→ What is needed
Please retype only the lines below that run from the one containing "At (434, 74)" through the last line, both included, without altering a word.

→ Dataset excerpts
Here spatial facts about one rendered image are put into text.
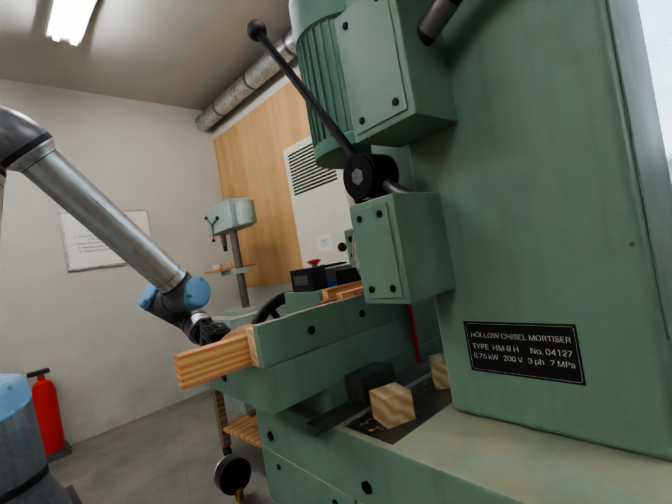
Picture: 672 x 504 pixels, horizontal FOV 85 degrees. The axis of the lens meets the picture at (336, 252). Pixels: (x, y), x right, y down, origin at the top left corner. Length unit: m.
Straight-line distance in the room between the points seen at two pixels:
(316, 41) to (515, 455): 0.65
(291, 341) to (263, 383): 0.06
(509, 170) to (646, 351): 0.20
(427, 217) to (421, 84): 0.14
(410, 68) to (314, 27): 0.34
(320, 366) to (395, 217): 0.25
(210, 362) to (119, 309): 3.01
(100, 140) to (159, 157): 0.47
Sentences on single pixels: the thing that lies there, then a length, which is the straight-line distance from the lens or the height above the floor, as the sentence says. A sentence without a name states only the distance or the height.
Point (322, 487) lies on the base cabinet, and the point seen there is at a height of 0.70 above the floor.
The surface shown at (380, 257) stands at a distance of 0.41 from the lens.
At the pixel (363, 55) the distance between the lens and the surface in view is 0.46.
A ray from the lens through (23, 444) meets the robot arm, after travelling 0.87.
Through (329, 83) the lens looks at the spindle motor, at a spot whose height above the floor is 1.31.
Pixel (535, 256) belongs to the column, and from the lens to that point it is 0.42.
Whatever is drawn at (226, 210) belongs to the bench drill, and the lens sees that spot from 2.88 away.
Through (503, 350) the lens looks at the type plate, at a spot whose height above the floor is 0.89.
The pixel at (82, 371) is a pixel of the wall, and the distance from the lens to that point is 3.47.
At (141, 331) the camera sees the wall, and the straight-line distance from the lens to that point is 3.54.
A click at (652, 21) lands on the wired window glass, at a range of 2.07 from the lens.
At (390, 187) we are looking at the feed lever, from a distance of 0.47.
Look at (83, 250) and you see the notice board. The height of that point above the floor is 1.40.
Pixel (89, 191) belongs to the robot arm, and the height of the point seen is 1.27.
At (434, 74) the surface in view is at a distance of 0.45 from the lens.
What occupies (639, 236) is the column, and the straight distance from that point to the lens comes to 0.40.
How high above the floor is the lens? 1.02
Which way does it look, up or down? 1 degrees up
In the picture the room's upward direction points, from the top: 10 degrees counter-clockwise

→ Solution below
At (434, 74) the surface in view is at a distance of 0.45 from the lens.
What occupies (639, 236) is the column, and the straight distance from that point to the lens comes to 0.40.
How high above the floor is the lens? 1.02
Which way does it look, up or down? 1 degrees up
In the picture the room's upward direction points, from the top: 10 degrees counter-clockwise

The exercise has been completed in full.